The objective of this study was to determine the Sorghum genotype that had produced the lowest strigolactones and the correlate strigolactones production to tillering. The Sorghum genotypes with lowest maximum germination distance were Mukadziusaende, Chiredhi and Isifumbathe whilst wild Sorghum and SC Sila had the biggest maximum germination distance. All the genotypes were susceptible to Striga asiatica. This is based on the stipulation that genotypes with a germination distance of less than 1 cm are resistant while those with more than 1 cm are susceptible to Striga asiatica14. However, the level of susceptibility differs with the genotypes.

These results are consistent with previous observations in cereals like rice5. The results confirm the existence of large genetic variation among the Sorghum cultivars. According to Jamil et al.5 up to about 500-fold difference exist in the amounts of strigolactones exuded by rice Germplasm. Ejeta and Butler24 confirmed the same results in Sorghum and reported differences as much as a billion fold in the amounts of stimulants produced in Sorghum.

Tillering varied among Sorghum genotypes with Mukadziusaende having the highest tiller number whilst the lowest was SC Sila (Fig. 2). In Sorghum, tillering has been proposed to be under genetic and environmental control and according to Kim et al.28 tillering has not been comprehensively addressed by the carbohydrate supply and demand framework. In this study the Sorghum genotypes were subjected to the same environmental conditions hence the environmental influences were eliminated. Therefore the differences suggested that hybrids may also differ in their propensity to tiller which is independent of the carbon supply demand28. The differences could be due to differences in hormonal signaling as the plants were in the same environment. According to Umehara et al.25 the hormone strigolactones reduced tillering in plants so plants that produce less strigolactones have profuse tillering compared to those that produce more. The results of this study support the propensity to tiller hypothesis as the genotypes were grown in the same conditions.

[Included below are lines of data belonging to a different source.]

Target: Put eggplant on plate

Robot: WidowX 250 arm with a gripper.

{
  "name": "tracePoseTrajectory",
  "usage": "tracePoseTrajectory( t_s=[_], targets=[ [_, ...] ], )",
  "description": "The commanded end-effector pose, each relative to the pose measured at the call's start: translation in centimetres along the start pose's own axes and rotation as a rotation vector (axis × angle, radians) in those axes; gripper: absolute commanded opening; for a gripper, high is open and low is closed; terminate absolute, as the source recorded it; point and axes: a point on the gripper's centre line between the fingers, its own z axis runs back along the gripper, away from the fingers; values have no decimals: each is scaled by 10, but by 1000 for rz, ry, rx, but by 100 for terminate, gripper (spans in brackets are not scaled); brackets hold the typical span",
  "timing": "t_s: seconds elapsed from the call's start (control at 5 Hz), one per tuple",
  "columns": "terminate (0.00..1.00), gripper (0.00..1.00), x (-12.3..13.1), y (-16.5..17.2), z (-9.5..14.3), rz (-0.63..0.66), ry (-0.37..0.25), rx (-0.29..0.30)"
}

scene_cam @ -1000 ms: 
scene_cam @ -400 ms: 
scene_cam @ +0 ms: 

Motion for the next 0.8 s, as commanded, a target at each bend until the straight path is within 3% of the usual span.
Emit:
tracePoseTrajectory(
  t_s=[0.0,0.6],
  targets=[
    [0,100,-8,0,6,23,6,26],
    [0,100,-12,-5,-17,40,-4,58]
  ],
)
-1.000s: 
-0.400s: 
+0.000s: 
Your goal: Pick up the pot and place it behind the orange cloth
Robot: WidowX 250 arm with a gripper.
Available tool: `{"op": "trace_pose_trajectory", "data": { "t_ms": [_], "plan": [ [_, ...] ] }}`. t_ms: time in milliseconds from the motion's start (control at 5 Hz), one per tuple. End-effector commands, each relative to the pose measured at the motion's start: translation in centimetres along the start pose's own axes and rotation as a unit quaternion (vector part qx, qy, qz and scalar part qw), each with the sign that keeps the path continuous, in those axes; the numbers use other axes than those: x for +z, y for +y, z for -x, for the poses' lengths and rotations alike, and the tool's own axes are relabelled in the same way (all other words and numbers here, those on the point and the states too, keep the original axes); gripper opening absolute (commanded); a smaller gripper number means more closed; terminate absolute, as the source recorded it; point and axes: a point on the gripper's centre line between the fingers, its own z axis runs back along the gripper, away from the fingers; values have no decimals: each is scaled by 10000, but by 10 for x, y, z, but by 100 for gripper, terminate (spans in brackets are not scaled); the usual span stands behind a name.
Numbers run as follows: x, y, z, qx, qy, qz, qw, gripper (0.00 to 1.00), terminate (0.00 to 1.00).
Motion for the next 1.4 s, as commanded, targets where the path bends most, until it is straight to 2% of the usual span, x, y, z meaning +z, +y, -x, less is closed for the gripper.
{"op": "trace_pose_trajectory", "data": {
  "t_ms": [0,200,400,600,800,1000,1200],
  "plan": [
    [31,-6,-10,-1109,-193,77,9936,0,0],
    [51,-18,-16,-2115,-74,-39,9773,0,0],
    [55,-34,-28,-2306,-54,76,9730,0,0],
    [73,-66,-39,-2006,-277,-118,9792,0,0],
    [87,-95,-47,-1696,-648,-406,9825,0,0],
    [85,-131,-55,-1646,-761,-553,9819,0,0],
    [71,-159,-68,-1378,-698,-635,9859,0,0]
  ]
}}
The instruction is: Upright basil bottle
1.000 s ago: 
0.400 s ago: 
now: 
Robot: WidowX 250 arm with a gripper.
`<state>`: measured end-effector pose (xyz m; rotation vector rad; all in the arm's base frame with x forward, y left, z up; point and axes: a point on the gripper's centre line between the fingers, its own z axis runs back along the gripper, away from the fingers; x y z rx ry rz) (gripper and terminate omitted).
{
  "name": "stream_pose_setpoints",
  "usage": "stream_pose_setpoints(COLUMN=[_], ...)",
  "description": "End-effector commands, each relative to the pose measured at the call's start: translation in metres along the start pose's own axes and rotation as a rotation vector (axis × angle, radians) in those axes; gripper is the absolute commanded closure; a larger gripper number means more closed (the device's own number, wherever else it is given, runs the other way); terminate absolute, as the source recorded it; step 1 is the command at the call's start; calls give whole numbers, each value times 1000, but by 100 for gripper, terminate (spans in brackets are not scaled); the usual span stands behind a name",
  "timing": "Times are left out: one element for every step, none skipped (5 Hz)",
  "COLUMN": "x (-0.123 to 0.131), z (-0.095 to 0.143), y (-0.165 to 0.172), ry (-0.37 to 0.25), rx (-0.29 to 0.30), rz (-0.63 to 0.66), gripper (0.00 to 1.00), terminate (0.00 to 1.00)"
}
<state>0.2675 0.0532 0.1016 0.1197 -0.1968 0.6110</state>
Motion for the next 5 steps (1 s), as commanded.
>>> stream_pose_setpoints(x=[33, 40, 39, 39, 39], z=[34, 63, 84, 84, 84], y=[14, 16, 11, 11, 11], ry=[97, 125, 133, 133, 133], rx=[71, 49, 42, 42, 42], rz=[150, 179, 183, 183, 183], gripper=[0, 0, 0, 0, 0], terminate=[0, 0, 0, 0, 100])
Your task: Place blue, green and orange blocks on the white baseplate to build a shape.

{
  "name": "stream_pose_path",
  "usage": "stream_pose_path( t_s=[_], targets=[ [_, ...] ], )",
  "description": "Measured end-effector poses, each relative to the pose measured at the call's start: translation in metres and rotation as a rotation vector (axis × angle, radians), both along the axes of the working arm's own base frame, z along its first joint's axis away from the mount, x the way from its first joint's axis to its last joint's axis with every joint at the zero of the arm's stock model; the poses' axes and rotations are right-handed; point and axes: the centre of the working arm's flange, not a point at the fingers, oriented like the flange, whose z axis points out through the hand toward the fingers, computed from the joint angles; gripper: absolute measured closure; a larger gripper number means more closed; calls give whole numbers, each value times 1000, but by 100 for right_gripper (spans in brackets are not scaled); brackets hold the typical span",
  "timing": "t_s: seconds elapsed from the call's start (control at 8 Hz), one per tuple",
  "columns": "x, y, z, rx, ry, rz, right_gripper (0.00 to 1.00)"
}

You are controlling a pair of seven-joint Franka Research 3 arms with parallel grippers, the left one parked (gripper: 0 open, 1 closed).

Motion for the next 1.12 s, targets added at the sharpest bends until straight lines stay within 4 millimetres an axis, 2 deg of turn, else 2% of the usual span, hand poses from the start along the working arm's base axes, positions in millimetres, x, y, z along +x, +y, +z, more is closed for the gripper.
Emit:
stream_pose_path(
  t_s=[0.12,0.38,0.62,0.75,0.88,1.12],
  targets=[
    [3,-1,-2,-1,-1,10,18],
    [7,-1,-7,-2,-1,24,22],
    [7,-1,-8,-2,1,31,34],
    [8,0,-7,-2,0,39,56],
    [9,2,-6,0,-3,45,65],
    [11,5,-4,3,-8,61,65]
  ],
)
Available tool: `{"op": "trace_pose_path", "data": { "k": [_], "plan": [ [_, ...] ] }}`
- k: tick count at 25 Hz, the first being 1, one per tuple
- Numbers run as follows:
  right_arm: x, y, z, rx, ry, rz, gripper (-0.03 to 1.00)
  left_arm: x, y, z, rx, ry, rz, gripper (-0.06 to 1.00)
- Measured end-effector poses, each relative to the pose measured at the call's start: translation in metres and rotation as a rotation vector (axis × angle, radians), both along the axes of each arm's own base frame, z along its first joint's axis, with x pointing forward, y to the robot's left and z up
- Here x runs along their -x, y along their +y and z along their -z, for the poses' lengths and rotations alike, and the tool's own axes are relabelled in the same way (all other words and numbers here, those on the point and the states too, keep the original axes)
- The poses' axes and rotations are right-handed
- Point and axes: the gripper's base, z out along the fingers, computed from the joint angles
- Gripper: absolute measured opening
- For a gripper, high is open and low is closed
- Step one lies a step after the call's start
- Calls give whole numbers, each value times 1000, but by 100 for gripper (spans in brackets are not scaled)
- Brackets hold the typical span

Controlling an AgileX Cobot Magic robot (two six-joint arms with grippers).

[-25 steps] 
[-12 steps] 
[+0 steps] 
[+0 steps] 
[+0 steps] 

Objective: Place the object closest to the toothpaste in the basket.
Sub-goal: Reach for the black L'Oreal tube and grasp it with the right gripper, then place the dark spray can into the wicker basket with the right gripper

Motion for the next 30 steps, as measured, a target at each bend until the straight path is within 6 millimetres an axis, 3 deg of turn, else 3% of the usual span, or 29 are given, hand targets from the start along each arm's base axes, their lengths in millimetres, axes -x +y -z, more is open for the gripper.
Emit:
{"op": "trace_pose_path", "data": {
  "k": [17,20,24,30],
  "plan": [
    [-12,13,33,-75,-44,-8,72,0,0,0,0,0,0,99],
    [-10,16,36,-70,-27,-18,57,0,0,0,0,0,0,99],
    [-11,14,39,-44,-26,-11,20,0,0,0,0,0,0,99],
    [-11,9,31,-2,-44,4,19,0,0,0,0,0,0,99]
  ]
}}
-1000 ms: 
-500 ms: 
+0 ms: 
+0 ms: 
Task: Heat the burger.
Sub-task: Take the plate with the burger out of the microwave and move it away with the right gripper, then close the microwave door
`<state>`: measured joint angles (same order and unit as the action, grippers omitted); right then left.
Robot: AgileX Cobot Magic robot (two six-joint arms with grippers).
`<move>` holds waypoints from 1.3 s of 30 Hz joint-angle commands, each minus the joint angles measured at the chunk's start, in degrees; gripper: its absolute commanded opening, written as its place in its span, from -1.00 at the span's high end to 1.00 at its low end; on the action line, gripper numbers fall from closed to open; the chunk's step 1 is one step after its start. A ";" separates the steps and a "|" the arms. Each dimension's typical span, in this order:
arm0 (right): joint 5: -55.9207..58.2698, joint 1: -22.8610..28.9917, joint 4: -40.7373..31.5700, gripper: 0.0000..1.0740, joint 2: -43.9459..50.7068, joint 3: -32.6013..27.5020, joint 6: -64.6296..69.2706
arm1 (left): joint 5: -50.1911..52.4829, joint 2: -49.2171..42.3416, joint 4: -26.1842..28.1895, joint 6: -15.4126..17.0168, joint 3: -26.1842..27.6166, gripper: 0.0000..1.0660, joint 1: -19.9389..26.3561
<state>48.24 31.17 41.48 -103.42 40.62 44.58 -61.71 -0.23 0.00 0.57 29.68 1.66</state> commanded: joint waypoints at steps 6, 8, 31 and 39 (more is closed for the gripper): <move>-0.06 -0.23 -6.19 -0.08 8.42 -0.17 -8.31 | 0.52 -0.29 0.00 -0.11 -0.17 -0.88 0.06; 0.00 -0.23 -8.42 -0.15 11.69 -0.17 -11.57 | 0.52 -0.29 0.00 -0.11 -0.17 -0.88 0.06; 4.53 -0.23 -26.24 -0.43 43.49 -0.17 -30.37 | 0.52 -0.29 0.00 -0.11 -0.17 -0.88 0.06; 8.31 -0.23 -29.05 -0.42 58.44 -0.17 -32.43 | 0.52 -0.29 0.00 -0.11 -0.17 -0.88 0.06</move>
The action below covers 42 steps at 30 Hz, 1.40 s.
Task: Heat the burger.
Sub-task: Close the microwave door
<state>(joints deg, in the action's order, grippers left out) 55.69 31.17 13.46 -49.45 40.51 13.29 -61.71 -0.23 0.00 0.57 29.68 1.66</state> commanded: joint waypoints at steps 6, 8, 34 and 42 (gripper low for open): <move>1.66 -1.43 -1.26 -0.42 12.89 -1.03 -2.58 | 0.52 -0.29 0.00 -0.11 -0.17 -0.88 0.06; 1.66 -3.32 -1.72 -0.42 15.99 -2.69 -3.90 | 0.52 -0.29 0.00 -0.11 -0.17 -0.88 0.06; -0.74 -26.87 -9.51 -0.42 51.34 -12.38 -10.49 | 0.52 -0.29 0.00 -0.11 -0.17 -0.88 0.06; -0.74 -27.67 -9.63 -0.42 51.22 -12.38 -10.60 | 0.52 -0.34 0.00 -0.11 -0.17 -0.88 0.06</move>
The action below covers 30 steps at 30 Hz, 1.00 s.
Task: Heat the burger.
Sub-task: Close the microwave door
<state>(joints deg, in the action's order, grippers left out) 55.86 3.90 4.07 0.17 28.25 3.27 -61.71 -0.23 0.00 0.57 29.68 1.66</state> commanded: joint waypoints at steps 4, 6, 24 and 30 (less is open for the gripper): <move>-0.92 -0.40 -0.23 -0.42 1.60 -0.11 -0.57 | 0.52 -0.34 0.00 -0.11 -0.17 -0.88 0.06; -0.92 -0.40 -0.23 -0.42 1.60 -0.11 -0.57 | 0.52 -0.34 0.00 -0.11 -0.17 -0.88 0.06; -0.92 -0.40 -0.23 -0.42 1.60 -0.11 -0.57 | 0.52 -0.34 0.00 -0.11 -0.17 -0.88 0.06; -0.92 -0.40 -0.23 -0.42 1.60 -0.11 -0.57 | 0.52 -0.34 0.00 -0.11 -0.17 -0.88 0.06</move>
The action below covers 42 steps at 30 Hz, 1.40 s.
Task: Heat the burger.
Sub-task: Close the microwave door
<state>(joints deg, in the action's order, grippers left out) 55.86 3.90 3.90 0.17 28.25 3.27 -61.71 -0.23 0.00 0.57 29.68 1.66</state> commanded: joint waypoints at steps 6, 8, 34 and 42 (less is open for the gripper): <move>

Taken together the results of this study suggested that elevated levels of strigolactones contribute to the inhibition of tiller buds. Therefore tiller growth is promoted when strigolactones are decreasing in the plant. The same results were supported by Umehara et al.25 and Dun et al.29. The implications of this study are that when high tillering Sorghum cultivars are introduced Striga can be managed.

CONCLUSION

The genotype Mukadziusaende had the least mgd and more tiller numbers and also was attached to less Striga asiatica plants. Tiller numbers can be used to select for reduced strigolactones production in the field since they is an inverse relationship between tillers and strigolactones. Tillering potential of Sorghum becomes a marker of the plant’s susceptibility to Striga infection. The selection of high tillering cultivars could be helpful strategy to reduce Sorghum loss to Striga. Therefore, farmers in Zimbabwe can utilize tiller number to select for moderately resistant Sorghum lines.

SIGNIFICANCE STATEMENT

Sorghum landraces vary with respect to strigolactones production Strigolactones quantities are inversely linked to tillering. The quantity of strigolactones produced is directly related to the number of Striga attachments in Sorghum Farmers and researchers can use tiller numbers to select for low strigolactones producers.

ACKNOWLEDGMENTS

Funding from the Research and Post Graduate Centre of the Bindura University of Science Education and the Research Council of Zimbabwe (RCZ) are acknowledged. The Zimbabwe Gene bank for the provision of varieties and the Seed Company of Zimbabwe for the variety SC Sila. Striga seed was sourced from Henderson Research Station (The Weed Research team) under the Department of Research and Specialist Services, Harare Research Station, Zimbabwe.